▼
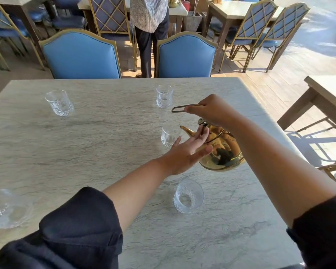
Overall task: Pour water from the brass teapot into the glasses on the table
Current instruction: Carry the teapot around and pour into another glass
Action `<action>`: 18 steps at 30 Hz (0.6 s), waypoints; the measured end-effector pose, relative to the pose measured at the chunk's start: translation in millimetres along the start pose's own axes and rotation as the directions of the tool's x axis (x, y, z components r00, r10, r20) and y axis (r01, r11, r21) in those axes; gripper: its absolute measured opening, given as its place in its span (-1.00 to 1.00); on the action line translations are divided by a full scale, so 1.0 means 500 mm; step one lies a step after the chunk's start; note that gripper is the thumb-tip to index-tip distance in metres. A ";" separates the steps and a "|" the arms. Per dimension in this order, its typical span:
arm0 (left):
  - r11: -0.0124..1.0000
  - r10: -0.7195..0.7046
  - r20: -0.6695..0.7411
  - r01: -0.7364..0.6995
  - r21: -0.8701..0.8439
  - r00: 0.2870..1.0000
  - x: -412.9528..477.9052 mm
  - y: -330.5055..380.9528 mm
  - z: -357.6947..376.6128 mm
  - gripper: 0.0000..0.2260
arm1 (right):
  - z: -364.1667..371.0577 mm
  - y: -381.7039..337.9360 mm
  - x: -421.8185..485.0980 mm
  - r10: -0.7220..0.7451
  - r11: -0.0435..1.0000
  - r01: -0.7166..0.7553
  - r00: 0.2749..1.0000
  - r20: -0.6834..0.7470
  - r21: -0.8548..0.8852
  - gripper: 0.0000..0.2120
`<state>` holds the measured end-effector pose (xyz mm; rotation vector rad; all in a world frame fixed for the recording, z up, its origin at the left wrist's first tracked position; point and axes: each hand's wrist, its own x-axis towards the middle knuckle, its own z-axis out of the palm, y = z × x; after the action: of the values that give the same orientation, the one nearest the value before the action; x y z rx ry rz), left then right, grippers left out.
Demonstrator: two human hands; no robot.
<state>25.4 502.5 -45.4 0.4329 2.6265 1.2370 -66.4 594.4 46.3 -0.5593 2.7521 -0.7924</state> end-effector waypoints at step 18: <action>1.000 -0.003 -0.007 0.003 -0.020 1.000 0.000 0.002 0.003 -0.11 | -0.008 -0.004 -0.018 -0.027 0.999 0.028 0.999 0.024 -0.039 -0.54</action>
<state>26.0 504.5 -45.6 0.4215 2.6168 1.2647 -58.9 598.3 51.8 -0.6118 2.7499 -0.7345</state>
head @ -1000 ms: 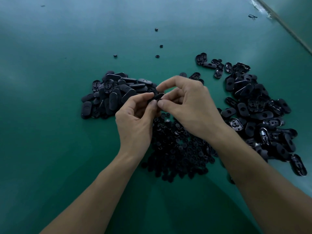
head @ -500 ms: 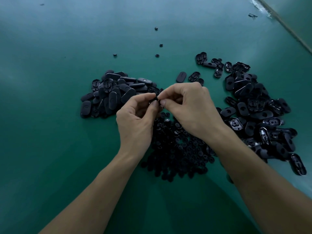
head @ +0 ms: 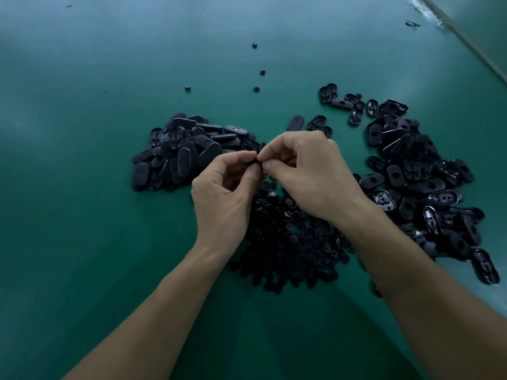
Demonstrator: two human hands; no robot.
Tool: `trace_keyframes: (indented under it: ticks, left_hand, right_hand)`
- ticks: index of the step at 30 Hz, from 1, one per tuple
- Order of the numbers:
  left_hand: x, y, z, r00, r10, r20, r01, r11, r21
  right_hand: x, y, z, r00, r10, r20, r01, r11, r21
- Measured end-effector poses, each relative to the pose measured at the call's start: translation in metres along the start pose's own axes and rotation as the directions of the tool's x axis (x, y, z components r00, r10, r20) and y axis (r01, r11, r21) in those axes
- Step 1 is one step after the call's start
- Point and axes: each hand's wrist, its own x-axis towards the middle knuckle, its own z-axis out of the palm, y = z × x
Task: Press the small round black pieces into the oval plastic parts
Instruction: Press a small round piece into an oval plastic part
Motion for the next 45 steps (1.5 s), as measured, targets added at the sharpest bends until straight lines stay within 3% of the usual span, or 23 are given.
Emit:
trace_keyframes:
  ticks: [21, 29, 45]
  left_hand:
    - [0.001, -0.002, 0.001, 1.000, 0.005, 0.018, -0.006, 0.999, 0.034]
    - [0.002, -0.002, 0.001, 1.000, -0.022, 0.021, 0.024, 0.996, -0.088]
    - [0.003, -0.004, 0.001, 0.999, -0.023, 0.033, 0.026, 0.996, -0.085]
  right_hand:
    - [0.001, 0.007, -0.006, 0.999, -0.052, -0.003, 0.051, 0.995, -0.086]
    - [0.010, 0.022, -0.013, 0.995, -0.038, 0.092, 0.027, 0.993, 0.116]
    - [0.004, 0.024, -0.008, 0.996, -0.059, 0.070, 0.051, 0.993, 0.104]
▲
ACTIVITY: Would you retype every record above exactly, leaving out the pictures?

ANSWER BOX:
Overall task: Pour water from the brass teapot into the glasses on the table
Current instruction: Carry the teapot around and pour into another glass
Action `<action>`: 18 steps at 30 Hz (0.6 s), waypoints; the measured end-effector pose, relative to the pose measured at the chunk's start: translation in millimetres along the start pose's own axes and rotation as the directions of the tool's x axis (x, y, z components r00, r10, r20) and y axis (r01, r11, r21) in those axes; gripper: its absolute measured opening, given as its place in its span (-1.00 to 1.00); on the action line translations are divided by a full scale, so 1.0 means 500 mm; step one lies a step after the chunk's start; note that gripper is the thumb-tip to index-tip distance in metres. A ";" separates the steps and a "|" the arms. Per dimension in this order, its typical span:
arm0 (left):
  - r11: -0.0124..1.0000
  - r10: -0.7195..0.7046
  - r20: -0.6695..0.7411
  - r01: -0.7364..0.6995
  - r21: -0.8701..0.8439
  - r00: 0.2870..1.0000
  - x: -412.9528..477.9052 mm
  - y: -330.5055..380.9528 mm
  - z: -357.6947..376.6128 mm
  - gripper: 0.0000..0.2260
arm1 (right):
  - z: -364.1667..371.0577 mm
  - y: -381.7039..337.9360 mm
  - x: -421.8185..485.0980 mm
  - r10: -0.7220..0.7451
  - r11: -0.0435..1.0000
  - r01: -0.7166..0.7553
  - r00: 0.2749..1.0000
  - r20: -0.6834..0.7470
  - r21: -0.8548..0.8852
  - gripper: 0.0000..0.2120
`<state>` holds the measured end-effector pose (xyz mm; rotation vector rad; all in a world frame fixed for the recording, z up, its origin at the left wrist's first tracked position; point and axes: each hand's wrist, its own x-axis towards the middle knuckle, its own z-axis out of the palm, y = z × x; after the action: of the values that give the same orientation, the one nearest the value before the action; x y z rx ry rz), left then right, grippers left out.
Demonstrator: two human hands; no robot.
<state>25.4 502.5 -45.4 0.4329 2.6265 1.2370 -66.4 594.4 46.3 -0.5593 2.7521 -0.7924</state> end-effector waypoints at step 18: <action>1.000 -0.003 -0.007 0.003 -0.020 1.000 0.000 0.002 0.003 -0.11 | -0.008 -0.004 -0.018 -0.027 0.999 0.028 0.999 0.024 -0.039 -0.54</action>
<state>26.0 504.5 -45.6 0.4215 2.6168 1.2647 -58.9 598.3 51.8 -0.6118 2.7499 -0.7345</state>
head @ -1000 ms: 
head @ -500 ms: 
head @ +0 ms: 
Demonstrator: two human hands; no robot.
Tool: `trace_keyframes: (indented under it: ticks, left_hand, right_hand)`
- ticks: index of the step at 30 Hz, from 1, one per tuple
- Order of the numbers:
  left_hand: x, y, z, r00, r10, r20, r01, r11, r21
  right_hand: x, y, z, r00, r10, r20, r01, r11, r21
- Measured end-effector poses, each relative to the pose measured at the call's start: translation in metres along the start pose's own axes and rotation as the directions of the tool's x axis (x, y, z components r00, r10, r20) and y axis (r01, r11, r21) in those axes
- Step 1 is one step after the call's start
- Point and axes: each hand's wrist, its own x-axis towards the middle knuckle, its own z-axis out of the palm, y = z × x
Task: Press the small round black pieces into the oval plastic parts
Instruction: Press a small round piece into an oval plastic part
Motion for the next 45 steps (1.5 s), as measured, targets added at the sharpest bends until straight lines stay within 3% of the usual span, or 23 are given.
Emit:
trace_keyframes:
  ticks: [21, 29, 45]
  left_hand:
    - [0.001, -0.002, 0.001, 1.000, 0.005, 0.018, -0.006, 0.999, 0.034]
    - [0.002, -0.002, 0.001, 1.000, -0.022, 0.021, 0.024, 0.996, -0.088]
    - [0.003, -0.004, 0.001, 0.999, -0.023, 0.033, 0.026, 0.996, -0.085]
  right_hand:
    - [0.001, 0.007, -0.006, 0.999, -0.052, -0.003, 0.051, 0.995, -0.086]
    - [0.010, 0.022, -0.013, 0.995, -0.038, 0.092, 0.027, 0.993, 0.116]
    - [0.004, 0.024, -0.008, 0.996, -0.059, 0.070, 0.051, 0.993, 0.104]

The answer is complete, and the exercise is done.